全豪はどうなる?大坂なおみの現在地。スタッフに「トラウマになるような体験をさせてしまった」と反省するも、心の問題は先送り (2ページ目)

  • 内田暁●取材・文 text by Uchida Akatsuki
  • photo by AFLO

【ベスト4を決めた12時間後...】

 復帰戦となる初戦のアリーゼ・コルネ(フランス)戦では、明らかに心身の緊張がうかがえた。

 最大の武器のサーブが決まらず、得意のバックハンドもラインの内側に収まらない。第1セットを取ったあとの第2セットでは、終盤に5連続でゲームを失う場面も。それでも、「第2セットで何が悪かったかを分析した」末に第3セットは取りきって、薄氷を踏む勝利を得る。

「第3セットに向かう時は、主導権を奪いにいき、その結果ポイントを失ってもいいんだと自分に言い聞かせた」

 試合後の会見で勝者はそう言い、安堵の笑みをこぼした。

 この勝利により、彼女の心と身体は、連勝街道を走った頃の感覚を思い出しただろうか。

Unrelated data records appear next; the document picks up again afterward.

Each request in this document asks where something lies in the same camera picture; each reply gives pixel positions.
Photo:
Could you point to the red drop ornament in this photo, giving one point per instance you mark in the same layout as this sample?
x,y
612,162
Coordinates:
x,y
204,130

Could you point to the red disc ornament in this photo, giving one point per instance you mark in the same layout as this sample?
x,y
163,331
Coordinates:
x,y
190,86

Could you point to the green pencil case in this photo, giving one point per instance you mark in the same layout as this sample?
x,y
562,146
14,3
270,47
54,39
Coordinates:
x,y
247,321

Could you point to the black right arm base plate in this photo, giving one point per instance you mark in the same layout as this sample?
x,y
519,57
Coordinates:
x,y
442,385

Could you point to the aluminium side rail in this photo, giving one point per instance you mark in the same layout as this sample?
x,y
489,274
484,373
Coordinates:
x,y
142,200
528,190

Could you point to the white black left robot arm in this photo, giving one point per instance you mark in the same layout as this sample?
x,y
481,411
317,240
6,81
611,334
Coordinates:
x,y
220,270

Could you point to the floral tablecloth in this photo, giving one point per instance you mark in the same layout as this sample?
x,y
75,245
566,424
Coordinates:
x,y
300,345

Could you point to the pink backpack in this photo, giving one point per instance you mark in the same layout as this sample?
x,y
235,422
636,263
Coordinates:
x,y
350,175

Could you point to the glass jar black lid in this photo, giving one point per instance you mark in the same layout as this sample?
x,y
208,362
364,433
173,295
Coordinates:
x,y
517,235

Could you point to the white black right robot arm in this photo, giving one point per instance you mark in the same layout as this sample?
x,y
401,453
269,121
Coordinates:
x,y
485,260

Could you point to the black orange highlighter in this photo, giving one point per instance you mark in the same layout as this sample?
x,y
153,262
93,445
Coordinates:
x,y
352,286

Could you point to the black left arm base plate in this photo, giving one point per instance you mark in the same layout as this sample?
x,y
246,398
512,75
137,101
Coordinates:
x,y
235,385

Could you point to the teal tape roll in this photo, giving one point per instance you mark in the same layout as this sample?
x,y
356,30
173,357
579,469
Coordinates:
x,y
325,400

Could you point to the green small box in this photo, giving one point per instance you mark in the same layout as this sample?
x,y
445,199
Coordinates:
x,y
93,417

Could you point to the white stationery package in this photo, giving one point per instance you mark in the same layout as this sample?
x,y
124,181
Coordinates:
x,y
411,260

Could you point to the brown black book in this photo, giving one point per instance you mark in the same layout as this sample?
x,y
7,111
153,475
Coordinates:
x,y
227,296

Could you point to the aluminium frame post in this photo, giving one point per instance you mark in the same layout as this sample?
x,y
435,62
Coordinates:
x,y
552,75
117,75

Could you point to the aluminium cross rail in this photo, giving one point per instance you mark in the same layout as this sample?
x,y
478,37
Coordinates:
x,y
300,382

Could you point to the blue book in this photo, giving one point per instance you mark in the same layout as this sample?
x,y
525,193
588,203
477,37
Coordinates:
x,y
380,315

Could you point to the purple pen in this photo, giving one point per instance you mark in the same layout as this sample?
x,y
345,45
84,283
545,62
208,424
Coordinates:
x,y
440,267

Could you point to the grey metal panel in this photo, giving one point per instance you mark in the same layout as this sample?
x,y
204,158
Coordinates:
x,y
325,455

2回戦ではマリア・ザネフスカ(ベルギー)を58分で退け、3回戦でもベテランのアンドレア・ペトコビッチ(ドイツ)にストレートで快勝。

 とりわけペトコビッチとの顔合わせは、ある種のノスタルジーを醸す一戦だった。両者の対戦は今回が3度目で、初対戦は大坂がまだ16歳だった2014年。それは彼女にとって、初めて参戦するWTAツアー大会だった。

「何をすべきかよくわかってなくて、ウォームアップもせずに試合のコートに立ったりと、今思えば間違ったことばかりしていた」と回想する大坂は、この時はペトコビッチに完敗。だが、勝った当時のトッププレーヤーは「私が今まで対戦したなかで、最も速いフォアハンドを打つ選手」と、初対戦の新鋭に最大級の賛辞を送っていた。

 あれから8年。立場を変えた対戦で、大坂はフォアハンドの強打以外にネットプレーも多用し、幅広いプレーを披露。大きく成長した姿を示し、力強くベスト4へと歩みを進めた。

 ところが......。

 深夜に至ったペトコビッチ戦のおよそ12時間後。大坂は、腹筋の負傷を理由に準決勝戦を棄権することを発表した。自身のツイッターには「休養後に立て続けに激しい試合をしたために、身体が悲鳴を上げた」とつづっている。